19 December 2023 – When Chin-Min Kimmy Ho was in junior high school, her teacher posed a puzzling question to her class: why do Juniper trees growing on Taiwan’s highest mountains have smaller leaves than the trees growing directly outside the classroom? “Learning that the answer lay in how the high-altitude trees had adapted to their harsh environment sparked a great interest in plant biology in me,” says Ho, an Assistant Research Fellow at the Institute of Plant and Microbial Biology, Academia Sinica in Taipei. “I wanted to understand more about what influences a plant’s shape.”
Ho realised that to do this, it was important to know what was happening at the level of a plant’s cells: ever since she has been fascinated with how cells divide, organise, and choose their paths in developing leaf tissues. “My work focuses on how differences at the cellular level influences leaf epidermal development,” she says. “The epidermis is the plant’s first line of defence to protect it from its environment.
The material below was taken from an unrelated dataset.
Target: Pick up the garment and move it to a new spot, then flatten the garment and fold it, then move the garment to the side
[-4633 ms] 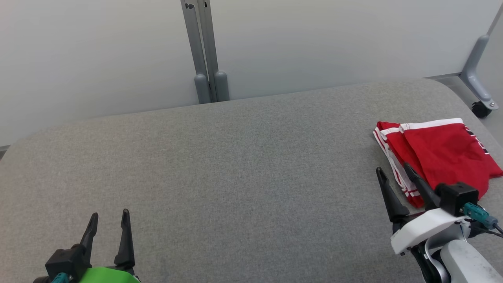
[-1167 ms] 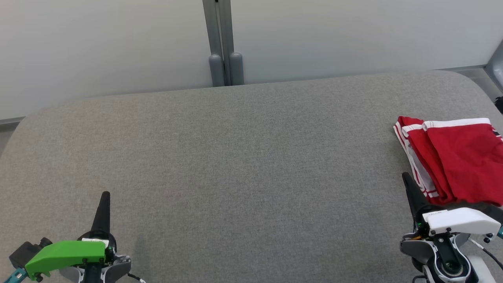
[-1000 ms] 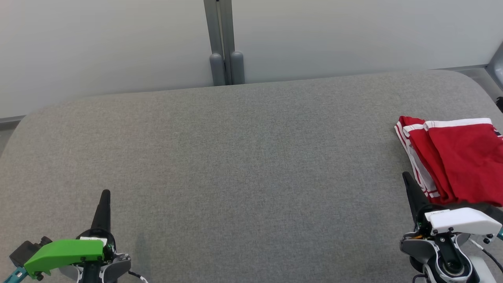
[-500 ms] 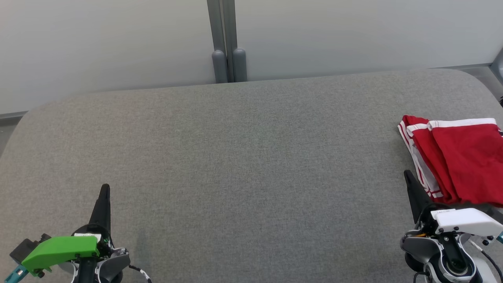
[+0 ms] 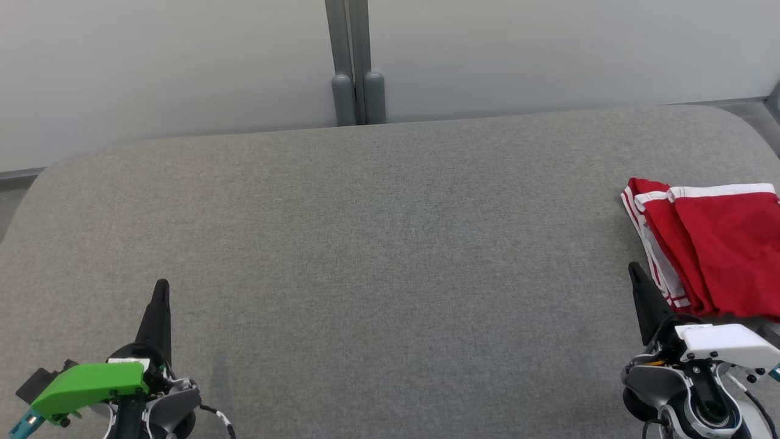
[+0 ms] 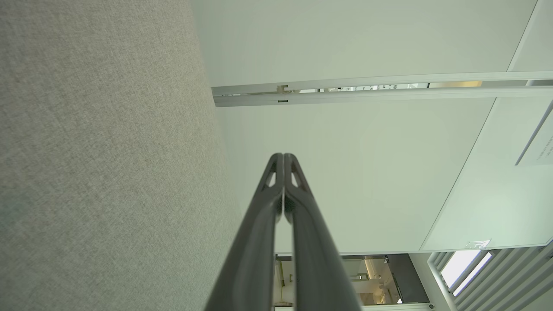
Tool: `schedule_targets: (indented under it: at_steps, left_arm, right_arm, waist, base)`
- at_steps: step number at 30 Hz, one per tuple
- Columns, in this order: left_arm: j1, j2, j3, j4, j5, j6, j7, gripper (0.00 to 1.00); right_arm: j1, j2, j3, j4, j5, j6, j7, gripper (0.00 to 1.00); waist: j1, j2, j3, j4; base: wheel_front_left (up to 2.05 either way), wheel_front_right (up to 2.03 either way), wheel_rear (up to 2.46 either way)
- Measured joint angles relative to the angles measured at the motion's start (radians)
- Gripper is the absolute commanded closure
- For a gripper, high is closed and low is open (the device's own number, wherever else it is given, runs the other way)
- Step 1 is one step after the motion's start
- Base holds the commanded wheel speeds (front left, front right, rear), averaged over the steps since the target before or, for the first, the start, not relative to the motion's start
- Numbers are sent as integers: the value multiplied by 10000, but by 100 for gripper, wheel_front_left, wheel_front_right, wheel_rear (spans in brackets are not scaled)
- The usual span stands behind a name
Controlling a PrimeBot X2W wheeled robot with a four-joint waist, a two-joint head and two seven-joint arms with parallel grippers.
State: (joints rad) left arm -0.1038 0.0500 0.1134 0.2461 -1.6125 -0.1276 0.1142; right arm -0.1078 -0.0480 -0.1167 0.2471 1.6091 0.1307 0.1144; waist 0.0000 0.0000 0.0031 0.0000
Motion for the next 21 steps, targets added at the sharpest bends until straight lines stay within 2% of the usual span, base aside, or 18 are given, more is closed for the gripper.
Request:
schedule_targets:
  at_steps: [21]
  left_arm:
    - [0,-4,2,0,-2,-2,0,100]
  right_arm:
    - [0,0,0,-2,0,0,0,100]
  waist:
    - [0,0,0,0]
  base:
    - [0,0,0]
We look at microscopic structures such as stoma and cuticles in the epidermis that play crucial roles in respiration and water loss. We want to better understand how these intricate parts of the leaf epidermis are formed and translate this research into non-model plants.”
Ho says that becoming an EMBO Global Investigator will help her personally adapt to some of the challenges of being an early-stage group leader. “Joining the EMBO Global Investigator Network presents exciting opportunities to take our work in new directions by connecting with like-minded and multidisciplinary specialists in Asia and in Europe,” she says. “Climate change presents huge challenges to life around the world, and I hope our work will, for example, contribute to the growth of crop varieties that are better adapted to drought conditions.”